March 16, 2006

Global warming proof

Posted by Scott at 10:30 AM

Humor - Saw this today and couldn't resist posting...

Cartoon

It pokes fun of global warming, fashion trends, and the sexual revolution all in one cartoon. I was going to simply file it under the Political Cartoon of the Day Webnote page, but thought it rated a little more exposure…

[Howl]Miyazaki - This week Claire, Abby, Michelle and I finally got to see the recently released "Howl's Moving Castle" (Netflix, trailer, official site). Aside from one or two violent films, we've seen all of Hayao Miyazaki's major anime movies. Cartoon Network is showing a few this month. Miyazaki is highly regarded as an animator in Japan - beyond Disney or Pixar here in the US. They are always beautifully done, especially considering how little computer generated imagery is used.

Daily Breakfast - Whereas most young people fill their spare time listening to music, I use my commute and desk time listening to the wide variety of podcasts now available. To me, podcasting is "narrowcasting" - the ability to generate something like a radio program, but aimed at a niche audience that normally wouldn't bring in enough revenue to sustain a radio program.

One of my favorite daily listens is called the Daily Breakfast with Father Roderick. Every episode has a variety of segments covering a range of topics from Catholic news to geek news to health, video games, movies, TV series, music, etc. His show is usually a top ten in the religion genre. A couple of weeks ago in one of his segments he was talking about gadgets and mentioned an announcement that an upcoming handheld GPS device was going to support podcasting. I wrote him the following email feedback:

Hi Fr. Roderick,

I was sitting at my engineering desk here at ATI (the graphics company) listening to you talking about future podcasting on the TomTom GPS. The irony was I was listening to your podcast on my Garmin Nuvi GPS.

It is a nice hybrid of automotive GPS, MP3 player, and JPEG viewer/slideshow. I can listen to your DailyBreakfast or other Catholic podcasts while I commute to and from the office. It periodically pauses your podcast MP3 file, gives me a spoken update on directions (ie. "in 200 feet, turn left on Main Street"), and then resumes your podcast. All the while the display shows either audio player controls or the typical "moving map" — depending on your preference.

When I sit here at my desk, it is simply a nice MP3 player. At five ounces and roughly the size of a PDA, the thing is amazing and makes my 46 mile (each way) commute much safer and more enjoyable. If you need more details about how it loads its audio content, drop me an email.

As always, thanks for all that you do to mix Catholicism and current events into a fun daily show.

God bless.

Scott

A few weeks went by and I figured my message was just one of many he gets and doesn't have the time to respond to. I was driving to my office a couple of days ago when Father read most of my email message "on the air". It was weird hearing him talk about my listening to podcasts on my Garmin GPS while I was commuting and listening to it! If you care to give his show a try, look here. The episode he replied to me was #90 (fast forward about 17 minutes into the show).

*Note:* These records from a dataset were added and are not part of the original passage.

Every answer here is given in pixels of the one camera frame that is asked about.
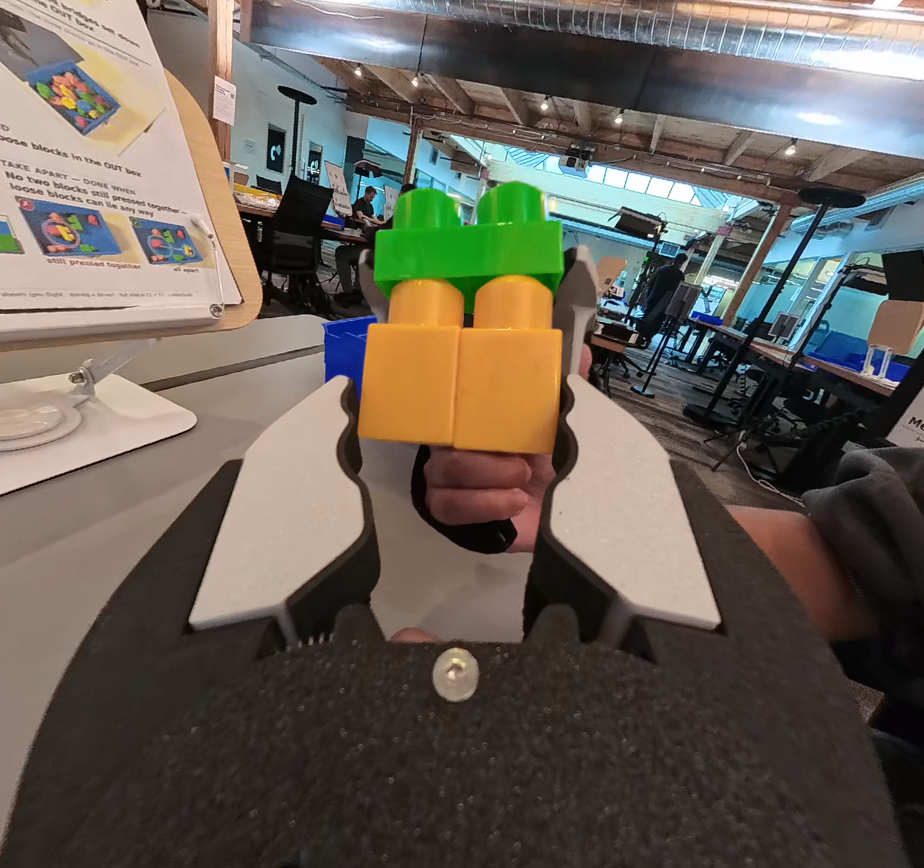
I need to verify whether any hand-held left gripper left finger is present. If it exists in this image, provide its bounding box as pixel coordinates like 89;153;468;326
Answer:
188;376;382;648

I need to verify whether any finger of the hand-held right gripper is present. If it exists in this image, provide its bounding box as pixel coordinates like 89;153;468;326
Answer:
551;246;603;380
357;249;394;323

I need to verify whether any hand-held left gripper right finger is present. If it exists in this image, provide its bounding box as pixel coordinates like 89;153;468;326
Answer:
523;373;723;648

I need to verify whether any yellow one-stud toy block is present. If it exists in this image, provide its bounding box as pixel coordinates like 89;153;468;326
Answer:
359;279;463;446
455;276;564;455

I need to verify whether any green two-stud toy block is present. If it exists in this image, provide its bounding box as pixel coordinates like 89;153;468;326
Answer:
373;182;565;298

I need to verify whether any person's right hand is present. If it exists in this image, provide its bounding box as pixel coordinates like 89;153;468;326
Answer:
424;447;558;555

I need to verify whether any blue plastic bin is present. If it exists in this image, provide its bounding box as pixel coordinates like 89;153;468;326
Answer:
322;315;378;387

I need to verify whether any black office chair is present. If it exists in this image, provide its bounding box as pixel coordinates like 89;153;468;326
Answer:
258;175;336;314

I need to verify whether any white stand with wooden board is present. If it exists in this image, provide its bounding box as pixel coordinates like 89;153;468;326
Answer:
0;70;264;497

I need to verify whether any black floor lamp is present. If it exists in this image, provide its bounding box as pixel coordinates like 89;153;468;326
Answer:
278;84;319;183
682;185;867;428

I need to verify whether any printed instruction sheet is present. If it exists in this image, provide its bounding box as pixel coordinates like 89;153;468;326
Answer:
0;0;244;314

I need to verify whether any framed black white marker sign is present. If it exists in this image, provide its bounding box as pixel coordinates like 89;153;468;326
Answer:
886;391;924;448

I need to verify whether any person's dark clothing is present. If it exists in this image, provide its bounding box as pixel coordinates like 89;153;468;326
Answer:
830;637;924;868

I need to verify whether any silver air duct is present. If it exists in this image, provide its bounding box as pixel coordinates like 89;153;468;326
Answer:
115;0;924;75

Photos - I've been toying with the idea of writing yet another daily run perl script, just like the weather, events, and other scripts and bits of duct tape that keep the web site powered. The one I was contemplating writing would grab a couple of random pictures from the album archives and put their thumbnail images and links on the front page. Do you think that would be interesting or just a waste of time? I figure it could be fun for jogging up memories of events past. Your feedback welcome...

Comments

Dear Scott,

About the photo script idea - I have Google Desktop do that on my Windows machine at home. It turns up some good stuff sometimes.

Posted by: Bill White at March 18, 2006 07:19 AM

Hi Bill,

I've seen similar when folks use the Flickr social photo sharing service. I don't want to export all of my photos to Flickr, but liked how Flickr easily allows its users to embed random thumbnails on their sites (albeit it's a bit slower than what I'm planning).

I try to keep the amount of sidebar "bling bling" down to what is useful content rather than just stuff like clocks, badgees, animated GIFs, blogrolls, etc.